Kubernetes Security - Anchore Engine

Firstly, let’s interact with the Anchore Engine API using the CLI. I think it's the simplest way to explore the basic features. I’ll run all the components using docker-compose on my local computer.

  • When you install the Anchore Engine for the first time, it needs to sync with the vulnerability feeds. This can take time depending on the network speed. (10+ minutes)

Hands-On Practice

1. Add debian:10 image from CLI to be scanned and wait for the scan result.

Kubernetes Security - Anchore Engine_3

2. Let’s list vulnerabilities and take a look at the results. There are different levels of severity, such as high and critical. We can use these fields while preparing our policy file. The fix field is another important one because we don’t want to block an image if there is no available fix. For the detailed info, we can check the vulnerability URL.

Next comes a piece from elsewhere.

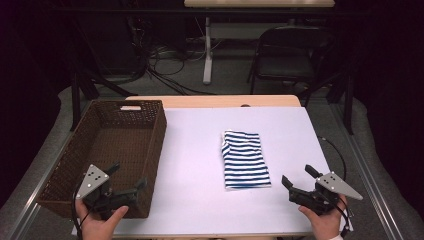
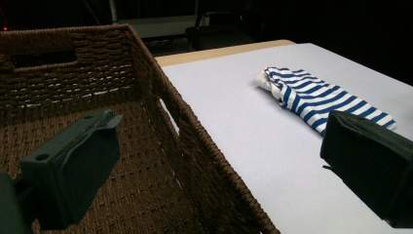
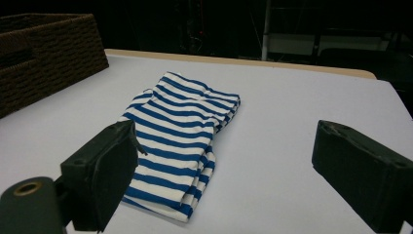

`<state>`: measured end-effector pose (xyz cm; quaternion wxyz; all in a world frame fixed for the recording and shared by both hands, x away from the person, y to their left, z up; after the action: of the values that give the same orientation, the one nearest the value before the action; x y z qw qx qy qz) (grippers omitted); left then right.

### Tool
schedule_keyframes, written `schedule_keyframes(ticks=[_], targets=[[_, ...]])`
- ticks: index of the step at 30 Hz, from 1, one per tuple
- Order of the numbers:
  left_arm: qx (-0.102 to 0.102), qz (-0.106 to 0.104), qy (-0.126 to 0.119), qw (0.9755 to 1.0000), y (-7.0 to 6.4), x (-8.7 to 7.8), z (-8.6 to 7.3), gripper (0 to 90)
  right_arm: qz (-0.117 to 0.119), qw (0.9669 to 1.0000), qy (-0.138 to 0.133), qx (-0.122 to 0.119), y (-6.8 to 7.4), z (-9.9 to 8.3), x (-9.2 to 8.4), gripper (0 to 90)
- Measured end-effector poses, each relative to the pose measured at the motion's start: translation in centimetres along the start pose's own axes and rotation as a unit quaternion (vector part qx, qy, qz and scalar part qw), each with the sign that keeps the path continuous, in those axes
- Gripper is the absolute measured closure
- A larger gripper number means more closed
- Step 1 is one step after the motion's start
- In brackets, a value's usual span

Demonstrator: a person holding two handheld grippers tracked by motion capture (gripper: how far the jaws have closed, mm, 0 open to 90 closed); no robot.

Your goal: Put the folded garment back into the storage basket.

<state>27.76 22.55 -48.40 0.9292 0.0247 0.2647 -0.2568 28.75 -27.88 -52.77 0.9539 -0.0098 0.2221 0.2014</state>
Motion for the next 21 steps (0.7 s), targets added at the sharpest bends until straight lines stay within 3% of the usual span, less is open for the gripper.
schedule_keyframes(ticks=[8,13,16,21], targets=[[-0.003,-0.023,-0.012,0.9997,-0.4,0.0,0.6,0.2,-0.001,0.9998,0.017,0.001,0.1,-0.5,0.1,9.4],[-0.002,-0.026,-0.002,0.9997,-0.6,0.3,0.5,0.2,0.000,0.9997,0.025,0.000,0.0,-0.5,0.3,9.4],[0.001,-0.027,-0.003,0.9996,-1.0,0.2,0.5,0.2,0.005,0.9995,0.030,0.011,0.0,-0.4,0.4,9.4],[0.020,-0.044,-0.002,0.9988,-2.3,0.1,1.0,0.2,0.001,0.9995,0.030,0.001,0.3,-0.1,0.4,9.9]])
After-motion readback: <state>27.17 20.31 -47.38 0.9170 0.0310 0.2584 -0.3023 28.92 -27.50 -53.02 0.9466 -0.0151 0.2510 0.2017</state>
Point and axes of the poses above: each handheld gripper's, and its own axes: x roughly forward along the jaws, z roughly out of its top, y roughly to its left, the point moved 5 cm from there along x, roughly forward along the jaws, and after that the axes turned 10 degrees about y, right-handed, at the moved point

Kubernetes Security - Anchore Engine_2

3. Now, we can define a policy to enforce some quality for the container images. For instance, we can block a k8s deployment if it doesn't match our expectations. Anchore accepts policies as JSON. We can specify rules by vulnerability levels. In the following JSON configuration, we’re blocking images that have vulnerabilities higher than medium severity and vulnerabilities that have an existing fix. It’s just a part of the real policy, and you can check out the official documentation for a complete overview.


    "action": "STOP",

    "gate": "vulnerabilities",

    "trigger": "package",

    "params": [


        "name": "package_type",

        "value": "all"



        "name": "severity_comparison",

        "value": ">"



        "name": "severity",

        "value": "medium"



        "name": "fix_available",

        "value": "true"



Firstly, we’re adding the policy to the Anchore Engine. After that, we need to activate it.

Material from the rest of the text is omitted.